## Activity
Print, from the listing below, the lines starting at the line containing "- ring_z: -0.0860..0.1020" and ending at the line containing "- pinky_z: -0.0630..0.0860", exactly as they stand, and print nothing else.

## Data excerpt
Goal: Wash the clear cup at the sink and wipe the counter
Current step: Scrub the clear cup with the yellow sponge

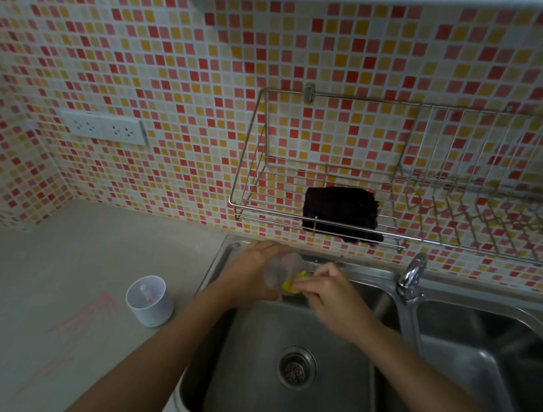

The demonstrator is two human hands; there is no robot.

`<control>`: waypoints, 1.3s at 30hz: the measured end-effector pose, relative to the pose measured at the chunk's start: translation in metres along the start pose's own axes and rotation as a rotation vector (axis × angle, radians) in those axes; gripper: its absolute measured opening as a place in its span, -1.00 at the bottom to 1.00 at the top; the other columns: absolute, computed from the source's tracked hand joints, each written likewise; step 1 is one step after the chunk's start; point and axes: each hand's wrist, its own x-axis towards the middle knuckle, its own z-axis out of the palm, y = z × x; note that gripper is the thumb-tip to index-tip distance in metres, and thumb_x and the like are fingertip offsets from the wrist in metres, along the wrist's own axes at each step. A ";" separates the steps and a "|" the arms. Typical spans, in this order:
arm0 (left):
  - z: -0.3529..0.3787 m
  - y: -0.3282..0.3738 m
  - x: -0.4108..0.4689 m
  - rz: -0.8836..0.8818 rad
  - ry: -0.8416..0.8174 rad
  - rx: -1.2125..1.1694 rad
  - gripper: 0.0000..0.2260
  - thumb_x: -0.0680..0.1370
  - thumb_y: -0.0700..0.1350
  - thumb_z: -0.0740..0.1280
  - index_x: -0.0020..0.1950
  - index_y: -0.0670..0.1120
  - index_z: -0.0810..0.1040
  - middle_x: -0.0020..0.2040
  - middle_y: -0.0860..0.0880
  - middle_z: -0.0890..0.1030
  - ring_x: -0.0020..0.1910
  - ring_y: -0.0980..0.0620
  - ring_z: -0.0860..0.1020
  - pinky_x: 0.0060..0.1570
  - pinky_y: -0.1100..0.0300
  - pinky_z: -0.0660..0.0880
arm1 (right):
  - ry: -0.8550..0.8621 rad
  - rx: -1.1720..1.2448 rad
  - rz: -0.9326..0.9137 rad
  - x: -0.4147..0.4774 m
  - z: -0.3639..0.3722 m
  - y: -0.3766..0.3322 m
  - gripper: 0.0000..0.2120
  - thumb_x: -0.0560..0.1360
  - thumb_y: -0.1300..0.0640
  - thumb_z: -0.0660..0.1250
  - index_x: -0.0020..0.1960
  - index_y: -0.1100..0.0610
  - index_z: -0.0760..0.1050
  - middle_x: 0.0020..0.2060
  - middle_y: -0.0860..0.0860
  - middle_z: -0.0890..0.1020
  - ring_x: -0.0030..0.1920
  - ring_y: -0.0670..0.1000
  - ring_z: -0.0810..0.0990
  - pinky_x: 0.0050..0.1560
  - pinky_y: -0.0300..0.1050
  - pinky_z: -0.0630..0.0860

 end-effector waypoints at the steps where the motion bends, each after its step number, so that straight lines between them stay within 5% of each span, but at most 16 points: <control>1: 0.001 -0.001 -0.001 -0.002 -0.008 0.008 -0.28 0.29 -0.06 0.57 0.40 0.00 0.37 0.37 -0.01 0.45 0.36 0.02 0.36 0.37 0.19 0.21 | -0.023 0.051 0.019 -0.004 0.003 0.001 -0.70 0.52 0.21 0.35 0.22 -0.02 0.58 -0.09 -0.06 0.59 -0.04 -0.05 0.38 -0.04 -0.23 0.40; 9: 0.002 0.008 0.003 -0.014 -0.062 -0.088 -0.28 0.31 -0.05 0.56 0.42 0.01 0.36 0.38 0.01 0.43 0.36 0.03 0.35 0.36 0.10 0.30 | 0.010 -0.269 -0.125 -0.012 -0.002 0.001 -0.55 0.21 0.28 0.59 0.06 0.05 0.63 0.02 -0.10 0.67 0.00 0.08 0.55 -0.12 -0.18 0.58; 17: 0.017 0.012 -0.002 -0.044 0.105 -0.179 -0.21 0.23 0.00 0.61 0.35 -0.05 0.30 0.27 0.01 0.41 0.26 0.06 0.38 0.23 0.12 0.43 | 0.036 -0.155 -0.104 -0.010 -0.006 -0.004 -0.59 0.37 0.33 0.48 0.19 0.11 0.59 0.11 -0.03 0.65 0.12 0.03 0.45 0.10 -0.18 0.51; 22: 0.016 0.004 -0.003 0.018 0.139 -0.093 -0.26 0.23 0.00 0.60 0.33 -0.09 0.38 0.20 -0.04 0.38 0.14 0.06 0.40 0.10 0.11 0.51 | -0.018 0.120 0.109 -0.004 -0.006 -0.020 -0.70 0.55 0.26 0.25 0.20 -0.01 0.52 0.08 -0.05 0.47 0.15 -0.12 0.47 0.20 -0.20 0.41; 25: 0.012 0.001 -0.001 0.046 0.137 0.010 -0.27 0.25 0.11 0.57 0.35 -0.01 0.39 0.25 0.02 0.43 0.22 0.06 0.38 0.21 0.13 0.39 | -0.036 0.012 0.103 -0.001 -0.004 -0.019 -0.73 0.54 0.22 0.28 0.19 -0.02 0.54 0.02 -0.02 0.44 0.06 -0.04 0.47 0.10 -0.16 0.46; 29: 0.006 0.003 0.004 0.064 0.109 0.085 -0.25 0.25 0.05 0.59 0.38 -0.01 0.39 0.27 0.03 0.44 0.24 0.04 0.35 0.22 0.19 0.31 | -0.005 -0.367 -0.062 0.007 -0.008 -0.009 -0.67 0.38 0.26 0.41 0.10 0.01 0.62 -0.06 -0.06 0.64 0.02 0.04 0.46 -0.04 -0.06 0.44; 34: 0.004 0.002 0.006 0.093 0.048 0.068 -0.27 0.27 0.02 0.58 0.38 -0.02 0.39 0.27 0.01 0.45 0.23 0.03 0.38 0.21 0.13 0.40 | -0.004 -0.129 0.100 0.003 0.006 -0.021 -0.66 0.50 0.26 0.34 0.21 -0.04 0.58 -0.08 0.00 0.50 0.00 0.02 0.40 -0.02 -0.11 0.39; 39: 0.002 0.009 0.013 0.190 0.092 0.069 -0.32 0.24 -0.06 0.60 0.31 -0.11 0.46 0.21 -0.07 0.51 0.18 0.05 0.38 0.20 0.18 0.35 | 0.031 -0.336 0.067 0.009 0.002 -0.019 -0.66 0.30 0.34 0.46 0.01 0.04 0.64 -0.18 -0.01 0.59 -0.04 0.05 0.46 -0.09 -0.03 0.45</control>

## Task response
  - ring_z: -0.0860..0.1020
  - pinky_x: 0.0060..0.1570
  - pinky_y: -0.1100..0.0300
  - pinky_z: -0.0660..0.0880
arm1 (right):
  - ry: -0.8550..0.8621 rad
  - rx: -1.1720..1.2448 rad
  - rz: -0.9326..0.9137 rad
  - x: -0.4147..0.4774 m
  - z: -0.3639..0.3722 m
  - y: -0.3766..0.3322 m
  - gripper: 0.0000..0.2120
  - thumb_x: -0.0560..0.1360
  - thumb_y: -0.1300..0.0640
  - thumb_z: -0.0660..0.1250
  - index_x: -0.0020..0.1960
  - index_y: -0.1100..0.0610
  - index_z: -0.0760..0.1050
  - middle_x: 0.0020..0.2060
  - middle_y: -0.0860..0.0860
  - middle_z: -0.0890..0.1020
  - ring_x: -0.0030..0.1920
  - ring_y: -0.0670..0.1000
  - ring_z: -0.0810..0.0990
  - pinky_x: 0.0050..0.1560
  - pinky_y: -0.0300..0.1050
  - pinky_z: -0.0630..0.0860

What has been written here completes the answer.